Of course, this is not a modern phenomenon we see plenty of examples of it in the Gospels. Jesus tells the story of the guest invited to dinner who on arrival assumes one of the better seats, only to be told he needs to make way for someone more important and Jesus’ advice ‘Whoever humbles themselves will be exalted and whoever exalts himself will be humbled.’ The disciples themselves were not immune to this. On occasions we hear of them arguing among themselves as to who will be greatest in the Kingdom of Heaven. On such occasions, Jesus gives them a model of humility – he washes their feet, the task of the lowest household servant; he sets a little child in their midst, saying except you become as a little child, you will not enter the Kingdom of heaven. The model of the servant, of the child, of taking the lowest place at the feast.

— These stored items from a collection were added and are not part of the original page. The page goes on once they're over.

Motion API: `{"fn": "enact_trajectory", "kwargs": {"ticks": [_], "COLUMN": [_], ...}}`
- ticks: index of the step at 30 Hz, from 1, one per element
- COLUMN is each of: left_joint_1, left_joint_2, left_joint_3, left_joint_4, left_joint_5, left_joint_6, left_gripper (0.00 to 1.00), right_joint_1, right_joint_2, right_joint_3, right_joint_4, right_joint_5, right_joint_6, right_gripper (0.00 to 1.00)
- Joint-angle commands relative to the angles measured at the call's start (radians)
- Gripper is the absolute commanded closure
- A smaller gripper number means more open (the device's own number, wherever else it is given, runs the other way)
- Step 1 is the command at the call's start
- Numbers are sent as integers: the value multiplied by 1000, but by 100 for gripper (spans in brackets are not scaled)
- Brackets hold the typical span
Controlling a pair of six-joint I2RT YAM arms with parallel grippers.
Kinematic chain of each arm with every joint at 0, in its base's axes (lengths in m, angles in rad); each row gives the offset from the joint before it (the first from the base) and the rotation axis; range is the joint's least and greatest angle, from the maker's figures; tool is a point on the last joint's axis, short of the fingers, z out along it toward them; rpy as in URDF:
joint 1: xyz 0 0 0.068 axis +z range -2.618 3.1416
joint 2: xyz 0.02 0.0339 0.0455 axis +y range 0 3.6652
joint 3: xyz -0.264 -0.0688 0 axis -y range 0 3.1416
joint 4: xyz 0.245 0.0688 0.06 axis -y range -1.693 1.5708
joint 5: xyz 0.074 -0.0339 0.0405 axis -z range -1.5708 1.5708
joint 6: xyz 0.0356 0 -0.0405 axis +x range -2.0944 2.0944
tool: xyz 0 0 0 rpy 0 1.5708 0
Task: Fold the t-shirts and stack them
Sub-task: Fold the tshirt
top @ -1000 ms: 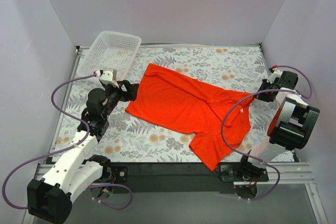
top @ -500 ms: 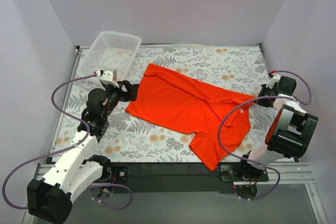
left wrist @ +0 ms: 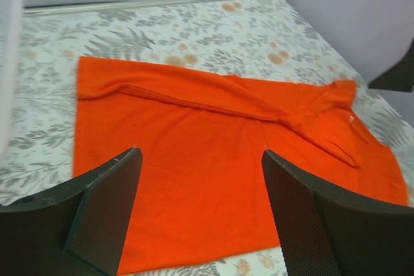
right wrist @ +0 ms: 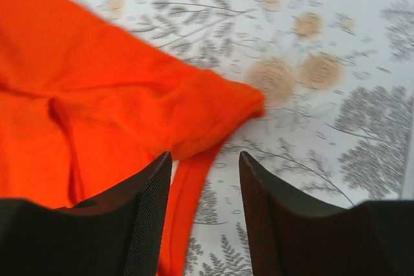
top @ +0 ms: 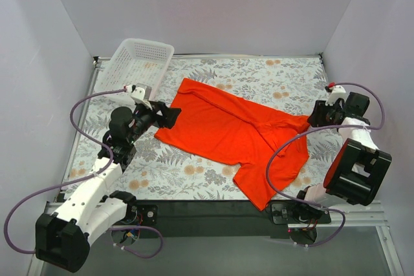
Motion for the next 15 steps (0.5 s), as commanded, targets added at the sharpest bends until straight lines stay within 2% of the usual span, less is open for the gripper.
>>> {"fn": "enact_trajectory", "kwargs": {"ticks": [1, 4, 5, 7, 12, 15], "left_joint_1": [-13, -29, -31, -33, -33, -33], "left_joint_2": [40, 85, 86, 82, 72, 68], "left_joint_3": [-4, 19, 22, 22, 25, 25], "left_joint_4": [41, 18, 6, 0, -10, -14], "left_joint_5": [207, 227, 218, 201, 180, 174], "left_joint_6": [-36, -35, -30, -27, -17, -13], "left_gripper": [31, 32, 32, 32, 32, 32], "right_joint_1": [38, 115, 140, 230, 344, 373], "right_joint_2": [-12, 26, 28, 16, -3, 22], "right_joint_3": [32, 52, 49, 15, -3, 11], "right_joint_4": [-144, -380, -425, -440, -327, -302], "right_joint_5": [-300, -428, -431, -341, -117, -86], "right_joint_6": [-190, -420, -485, -531, -386, -336], "right_gripper": [54, 52, 52, 52, 50, 50]}}
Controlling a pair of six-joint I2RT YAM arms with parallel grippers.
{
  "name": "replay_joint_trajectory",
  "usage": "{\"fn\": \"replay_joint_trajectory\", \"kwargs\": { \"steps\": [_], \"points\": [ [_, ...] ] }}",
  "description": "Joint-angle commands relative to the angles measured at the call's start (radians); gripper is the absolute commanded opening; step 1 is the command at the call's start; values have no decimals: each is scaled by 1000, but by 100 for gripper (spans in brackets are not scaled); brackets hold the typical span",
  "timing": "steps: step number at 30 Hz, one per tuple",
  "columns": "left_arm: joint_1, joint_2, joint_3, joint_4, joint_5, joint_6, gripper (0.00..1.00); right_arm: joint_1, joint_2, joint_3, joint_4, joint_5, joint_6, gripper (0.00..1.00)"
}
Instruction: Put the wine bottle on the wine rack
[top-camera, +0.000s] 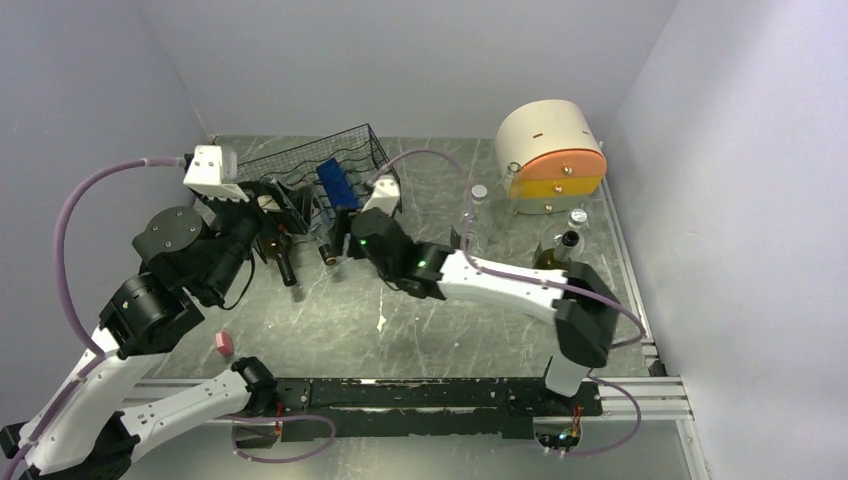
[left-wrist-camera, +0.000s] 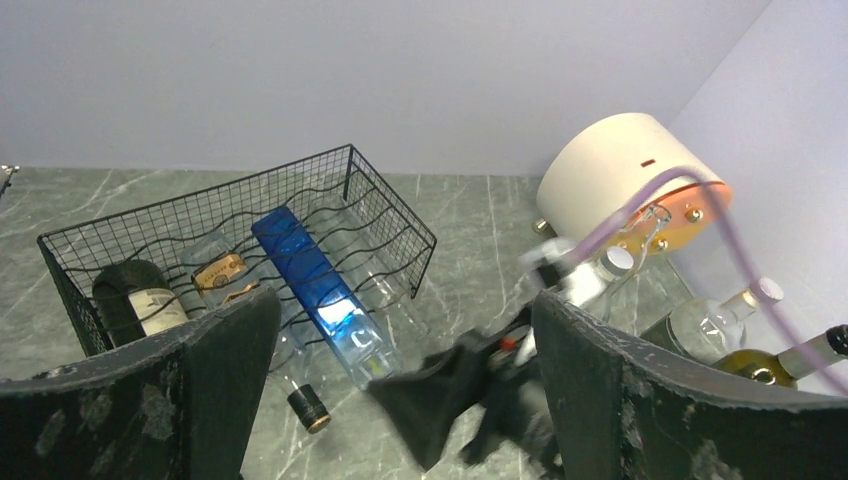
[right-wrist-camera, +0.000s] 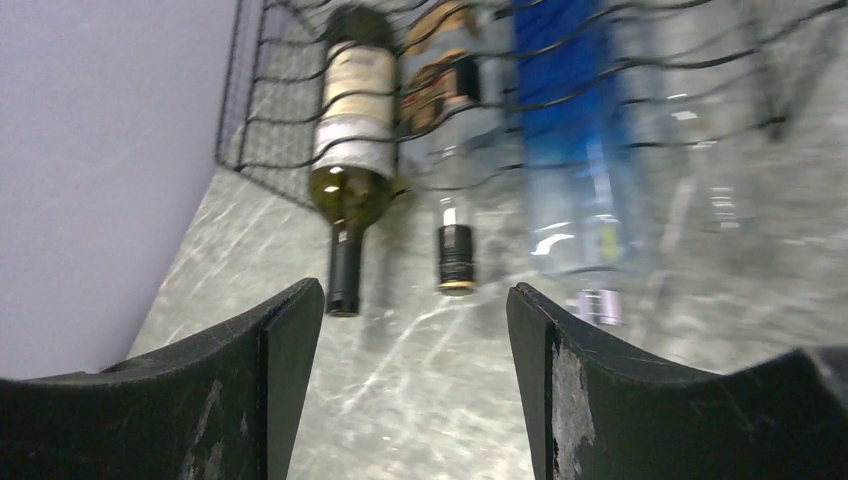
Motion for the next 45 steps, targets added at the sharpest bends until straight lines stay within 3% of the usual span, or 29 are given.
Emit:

What he is talking about here is the importance of becoming little before God. The child, the servant, the little ones accept the lowest place, accept direction. To be little before God is to accept that we have no claim on God’s love, on God’s grace. To be little before God is to acknowledge the reality of grace – that whatever we have, whatever we are, is ultimately a gift.

This fundamental shift in attitude before God must then go on to be reflected in our attitudes towards others. It is only as we become little before God, that we become sensitive to others who are little – little not by choice but by the harsh realities of life – the poor, the marginalised, the oppressed. In his day, Jesus highlighted those who were little in the society of his day, the poor, the crippled, the blind, the leper, those who were excluded from polite society. A mark of Jesus’ ministry was a care and a concern for the very ones society despised. Not a dismissive or condescending care that tossed a few crumbs or spare change their way. But a care that embraced the leper, that reached out to the sinner, that raised the lame to their feet. This is the Jesus of the Magnificat, who lifts up the humble and poor, who sends the rich empty handed away.

At the heart of Jesus’ ministry lies the cross – his ultimate care for humanity, a care that reaches down and raises us up with hands that have born the mark of the nails. As the old hymn reminds us, ‘Nothing in my hand I bring, simply to thy cross I cling.’

Passages like the Magnificat, like Jesus washing feet, putting a little child in the midst of the disciples have the effect of leaving me just a little uncomfortable. Like poor Cynthia we can get so caught up in ‘Keeping Up Appearances’, that we lose sight of the fact that we stand before God simply and solely on the basis of grace. We need, as I say, to become little before God so that we may, in his name and in his power, be enabled to reach out and draw into the Kingdom those who have nothing or, perhaps more important, those who are thought to be nothing in the eyes of the world.